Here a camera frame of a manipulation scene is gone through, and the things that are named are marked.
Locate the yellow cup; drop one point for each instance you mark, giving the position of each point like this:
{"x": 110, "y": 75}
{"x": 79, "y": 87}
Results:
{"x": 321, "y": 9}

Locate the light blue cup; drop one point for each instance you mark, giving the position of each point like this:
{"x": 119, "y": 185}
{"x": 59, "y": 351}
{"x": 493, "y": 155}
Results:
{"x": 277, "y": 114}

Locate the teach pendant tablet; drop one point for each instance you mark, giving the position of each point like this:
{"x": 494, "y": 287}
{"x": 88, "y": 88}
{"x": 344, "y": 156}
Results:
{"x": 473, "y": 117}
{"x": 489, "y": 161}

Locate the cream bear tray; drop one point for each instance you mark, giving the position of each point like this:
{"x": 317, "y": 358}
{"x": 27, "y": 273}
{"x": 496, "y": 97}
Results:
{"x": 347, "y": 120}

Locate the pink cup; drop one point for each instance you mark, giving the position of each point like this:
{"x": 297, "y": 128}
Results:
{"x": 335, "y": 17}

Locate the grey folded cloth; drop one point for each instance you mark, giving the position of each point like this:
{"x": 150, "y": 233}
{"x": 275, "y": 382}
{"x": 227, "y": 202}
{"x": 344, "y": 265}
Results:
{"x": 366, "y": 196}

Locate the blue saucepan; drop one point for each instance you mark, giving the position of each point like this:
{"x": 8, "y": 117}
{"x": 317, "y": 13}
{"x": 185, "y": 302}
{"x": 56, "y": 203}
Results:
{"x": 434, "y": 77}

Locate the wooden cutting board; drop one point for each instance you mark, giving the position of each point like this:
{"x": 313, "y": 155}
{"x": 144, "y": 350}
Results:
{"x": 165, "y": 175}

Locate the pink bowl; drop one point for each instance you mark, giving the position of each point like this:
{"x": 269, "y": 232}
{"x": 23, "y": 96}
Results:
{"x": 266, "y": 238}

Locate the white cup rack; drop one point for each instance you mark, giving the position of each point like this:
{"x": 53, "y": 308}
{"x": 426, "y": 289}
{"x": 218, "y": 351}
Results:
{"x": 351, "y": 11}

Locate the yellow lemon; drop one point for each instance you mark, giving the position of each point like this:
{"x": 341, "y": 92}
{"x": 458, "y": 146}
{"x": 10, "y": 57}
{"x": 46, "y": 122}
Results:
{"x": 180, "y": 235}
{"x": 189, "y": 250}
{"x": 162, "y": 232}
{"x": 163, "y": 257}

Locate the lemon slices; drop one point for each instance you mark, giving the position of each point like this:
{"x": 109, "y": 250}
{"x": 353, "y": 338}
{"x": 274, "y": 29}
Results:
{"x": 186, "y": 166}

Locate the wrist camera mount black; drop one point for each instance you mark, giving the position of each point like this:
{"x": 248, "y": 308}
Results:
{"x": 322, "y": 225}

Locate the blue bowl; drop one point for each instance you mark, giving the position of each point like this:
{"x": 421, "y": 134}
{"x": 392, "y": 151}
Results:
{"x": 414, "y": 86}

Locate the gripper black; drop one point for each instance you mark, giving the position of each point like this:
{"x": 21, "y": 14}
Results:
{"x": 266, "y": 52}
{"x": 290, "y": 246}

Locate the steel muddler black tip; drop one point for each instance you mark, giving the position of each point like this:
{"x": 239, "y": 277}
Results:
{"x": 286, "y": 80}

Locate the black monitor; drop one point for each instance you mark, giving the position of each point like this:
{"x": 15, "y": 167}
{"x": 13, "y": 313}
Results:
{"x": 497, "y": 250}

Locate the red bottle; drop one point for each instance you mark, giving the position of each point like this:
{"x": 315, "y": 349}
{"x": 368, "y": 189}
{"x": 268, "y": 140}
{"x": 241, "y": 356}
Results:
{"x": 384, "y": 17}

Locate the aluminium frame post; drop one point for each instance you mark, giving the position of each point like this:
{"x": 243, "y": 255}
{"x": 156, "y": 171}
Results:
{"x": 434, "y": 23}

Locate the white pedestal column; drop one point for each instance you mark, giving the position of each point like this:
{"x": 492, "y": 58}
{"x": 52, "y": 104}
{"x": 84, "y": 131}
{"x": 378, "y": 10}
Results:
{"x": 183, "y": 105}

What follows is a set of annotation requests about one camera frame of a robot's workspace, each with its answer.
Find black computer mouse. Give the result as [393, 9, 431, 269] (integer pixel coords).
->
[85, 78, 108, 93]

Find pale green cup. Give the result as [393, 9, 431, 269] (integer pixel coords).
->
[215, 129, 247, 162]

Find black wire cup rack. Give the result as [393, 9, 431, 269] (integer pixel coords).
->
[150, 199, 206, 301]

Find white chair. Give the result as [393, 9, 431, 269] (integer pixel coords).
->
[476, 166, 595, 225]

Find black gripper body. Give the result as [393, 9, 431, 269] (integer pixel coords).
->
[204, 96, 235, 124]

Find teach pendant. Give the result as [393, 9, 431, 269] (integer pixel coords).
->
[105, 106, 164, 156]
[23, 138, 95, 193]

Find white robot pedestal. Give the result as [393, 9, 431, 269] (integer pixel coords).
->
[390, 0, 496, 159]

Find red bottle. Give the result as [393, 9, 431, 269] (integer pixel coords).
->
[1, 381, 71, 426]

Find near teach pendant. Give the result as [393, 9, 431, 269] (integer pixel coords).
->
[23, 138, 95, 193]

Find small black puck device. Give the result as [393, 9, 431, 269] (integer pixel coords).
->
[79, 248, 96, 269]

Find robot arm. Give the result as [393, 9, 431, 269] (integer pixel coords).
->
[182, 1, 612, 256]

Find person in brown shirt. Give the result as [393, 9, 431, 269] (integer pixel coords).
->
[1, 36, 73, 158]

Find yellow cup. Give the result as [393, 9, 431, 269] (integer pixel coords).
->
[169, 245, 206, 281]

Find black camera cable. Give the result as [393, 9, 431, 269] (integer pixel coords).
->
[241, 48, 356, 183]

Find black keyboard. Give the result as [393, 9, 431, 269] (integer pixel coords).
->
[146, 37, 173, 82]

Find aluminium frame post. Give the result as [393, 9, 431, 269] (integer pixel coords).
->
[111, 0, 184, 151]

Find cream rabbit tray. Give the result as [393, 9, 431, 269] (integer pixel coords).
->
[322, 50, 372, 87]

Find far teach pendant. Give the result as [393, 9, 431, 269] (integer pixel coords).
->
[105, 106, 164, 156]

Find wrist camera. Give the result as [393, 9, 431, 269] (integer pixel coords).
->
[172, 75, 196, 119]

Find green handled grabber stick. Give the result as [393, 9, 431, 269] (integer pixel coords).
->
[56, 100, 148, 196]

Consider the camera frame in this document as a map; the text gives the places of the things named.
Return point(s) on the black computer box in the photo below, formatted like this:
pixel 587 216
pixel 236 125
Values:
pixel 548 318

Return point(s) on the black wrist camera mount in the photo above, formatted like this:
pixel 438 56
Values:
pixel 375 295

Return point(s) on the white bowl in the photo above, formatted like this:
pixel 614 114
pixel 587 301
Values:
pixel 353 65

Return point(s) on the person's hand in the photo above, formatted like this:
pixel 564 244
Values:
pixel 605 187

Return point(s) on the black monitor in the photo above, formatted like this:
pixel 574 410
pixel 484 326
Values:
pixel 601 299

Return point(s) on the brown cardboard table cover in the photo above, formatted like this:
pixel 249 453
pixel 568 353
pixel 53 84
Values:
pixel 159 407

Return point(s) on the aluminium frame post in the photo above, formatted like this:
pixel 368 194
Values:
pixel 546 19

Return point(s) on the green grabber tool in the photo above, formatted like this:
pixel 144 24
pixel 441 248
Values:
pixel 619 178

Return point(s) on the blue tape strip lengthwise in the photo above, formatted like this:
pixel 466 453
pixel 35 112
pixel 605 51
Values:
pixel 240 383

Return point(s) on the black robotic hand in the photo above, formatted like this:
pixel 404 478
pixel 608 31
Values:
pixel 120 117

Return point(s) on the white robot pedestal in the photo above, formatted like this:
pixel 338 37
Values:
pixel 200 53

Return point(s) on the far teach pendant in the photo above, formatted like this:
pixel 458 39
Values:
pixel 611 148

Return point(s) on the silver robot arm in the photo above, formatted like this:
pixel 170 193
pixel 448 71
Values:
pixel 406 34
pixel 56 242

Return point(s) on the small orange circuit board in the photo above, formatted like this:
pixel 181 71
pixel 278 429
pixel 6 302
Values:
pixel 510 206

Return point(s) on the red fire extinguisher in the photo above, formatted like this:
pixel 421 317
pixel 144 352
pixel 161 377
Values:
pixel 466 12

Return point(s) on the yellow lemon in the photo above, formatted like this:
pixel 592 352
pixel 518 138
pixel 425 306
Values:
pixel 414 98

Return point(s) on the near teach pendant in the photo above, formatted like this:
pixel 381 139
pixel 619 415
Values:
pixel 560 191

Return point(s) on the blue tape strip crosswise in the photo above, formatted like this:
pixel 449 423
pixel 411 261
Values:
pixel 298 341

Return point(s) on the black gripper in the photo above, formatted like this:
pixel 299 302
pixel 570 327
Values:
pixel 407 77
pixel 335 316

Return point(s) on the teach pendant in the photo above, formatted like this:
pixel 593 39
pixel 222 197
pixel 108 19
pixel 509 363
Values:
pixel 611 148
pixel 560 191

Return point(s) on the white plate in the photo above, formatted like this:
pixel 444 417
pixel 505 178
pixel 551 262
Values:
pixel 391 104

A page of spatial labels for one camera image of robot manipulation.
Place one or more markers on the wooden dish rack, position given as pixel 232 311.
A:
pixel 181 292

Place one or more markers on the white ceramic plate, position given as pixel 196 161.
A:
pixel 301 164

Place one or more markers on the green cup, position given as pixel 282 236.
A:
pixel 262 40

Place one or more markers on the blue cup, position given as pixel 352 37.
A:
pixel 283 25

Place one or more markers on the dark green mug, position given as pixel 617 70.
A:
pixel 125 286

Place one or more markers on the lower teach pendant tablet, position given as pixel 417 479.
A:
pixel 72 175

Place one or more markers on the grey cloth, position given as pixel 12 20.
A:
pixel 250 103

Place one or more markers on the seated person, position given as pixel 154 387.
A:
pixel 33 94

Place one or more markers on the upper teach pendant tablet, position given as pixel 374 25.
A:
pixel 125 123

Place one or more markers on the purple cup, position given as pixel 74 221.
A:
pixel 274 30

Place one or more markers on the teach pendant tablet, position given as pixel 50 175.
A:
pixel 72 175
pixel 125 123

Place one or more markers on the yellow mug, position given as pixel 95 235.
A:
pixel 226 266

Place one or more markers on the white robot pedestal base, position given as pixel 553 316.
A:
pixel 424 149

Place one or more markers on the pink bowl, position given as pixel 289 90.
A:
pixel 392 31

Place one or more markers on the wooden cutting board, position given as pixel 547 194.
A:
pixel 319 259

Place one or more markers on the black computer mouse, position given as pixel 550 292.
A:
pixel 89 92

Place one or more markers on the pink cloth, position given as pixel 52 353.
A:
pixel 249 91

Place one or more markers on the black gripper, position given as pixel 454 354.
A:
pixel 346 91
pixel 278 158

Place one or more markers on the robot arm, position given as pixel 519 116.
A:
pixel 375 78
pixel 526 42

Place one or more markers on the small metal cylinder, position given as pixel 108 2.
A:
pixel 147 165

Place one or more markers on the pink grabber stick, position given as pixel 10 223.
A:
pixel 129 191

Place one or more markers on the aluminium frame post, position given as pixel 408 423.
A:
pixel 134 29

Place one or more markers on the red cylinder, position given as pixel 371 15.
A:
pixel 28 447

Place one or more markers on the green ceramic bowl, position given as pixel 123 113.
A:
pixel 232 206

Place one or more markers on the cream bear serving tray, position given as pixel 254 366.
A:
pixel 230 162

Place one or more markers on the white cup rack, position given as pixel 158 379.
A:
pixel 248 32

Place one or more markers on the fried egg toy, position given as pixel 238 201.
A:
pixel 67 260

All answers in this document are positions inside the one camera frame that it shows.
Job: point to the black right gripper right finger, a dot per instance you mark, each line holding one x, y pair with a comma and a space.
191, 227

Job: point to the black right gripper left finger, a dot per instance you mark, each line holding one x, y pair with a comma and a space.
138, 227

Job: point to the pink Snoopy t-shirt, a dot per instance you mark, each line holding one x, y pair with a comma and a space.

____

> Task description: Exactly as they appear, copy the lines of the listing above from the first through the one that contains "Locate the pink bowl;", and nothing more.

> Exercise solution:
Here a camera frame of a manipulation scene is gone through, and the things that are named are marked.
Locate the yellow cup; drop one point for each instance you mark, giving the position of each point like this:
{"x": 110, "y": 75}
{"x": 79, "y": 87}
Results:
{"x": 321, "y": 9}

Locate the light blue cup; drop one point for each instance you mark, giving the position of each point like this:
{"x": 119, "y": 185}
{"x": 59, "y": 351}
{"x": 493, "y": 155}
Results:
{"x": 277, "y": 114}

Locate the teach pendant tablet; drop one point for each instance you mark, giving the position of each point like this:
{"x": 494, "y": 287}
{"x": 88, "y": 88}
{"x": 344, "y": 156}
Results:
{"x": 473, "y": 117}
{"x": 489, "y": 161}

Locate the cream bear tray; drop one point for each instance you mark, giving the position of each point like this:
{"x": 317, "y": 358}
{"x": 27, "y": 273}
{"x": 496, "y": 97}
Results:
{"x": 347, "y": 120}

Locate the pink cup; drop one point for each instance you mark, giving the position of each point like this:
{"x": 297, "y": 128}
Results:
{"x": 335, "y": 17}

Locate the grey folded cloth; drop one point for each instance you mark, giving the position of each point like this:
{"x": 150, "y": 233}
{"x": 275, "y": 382}
{"x": 227, "y": 202}
{"x": 344, "y": 265}
Results:
{"x": 366, "y": 196}

Locate the blue saucepan; drop one point for each instance you mark, giving the position of each point like this:
{"x": 8, "y": 117}
{"x": 317, "y": 13}
{"x": 185, "y": 302}
{"x": 56, "y": 203}
Results:
{"x": 434, "y": 77}

Locate the wooden cutting board; drop one point for each instance you mark, giving the position of each point like this:
{"x": 313, "y": 155}
{"x": 144, "y": 350}
Results:
{"x": 165, "y": 175}

Locate the pink bowl; drop one point for each instance you mark, giving the position of each point like this:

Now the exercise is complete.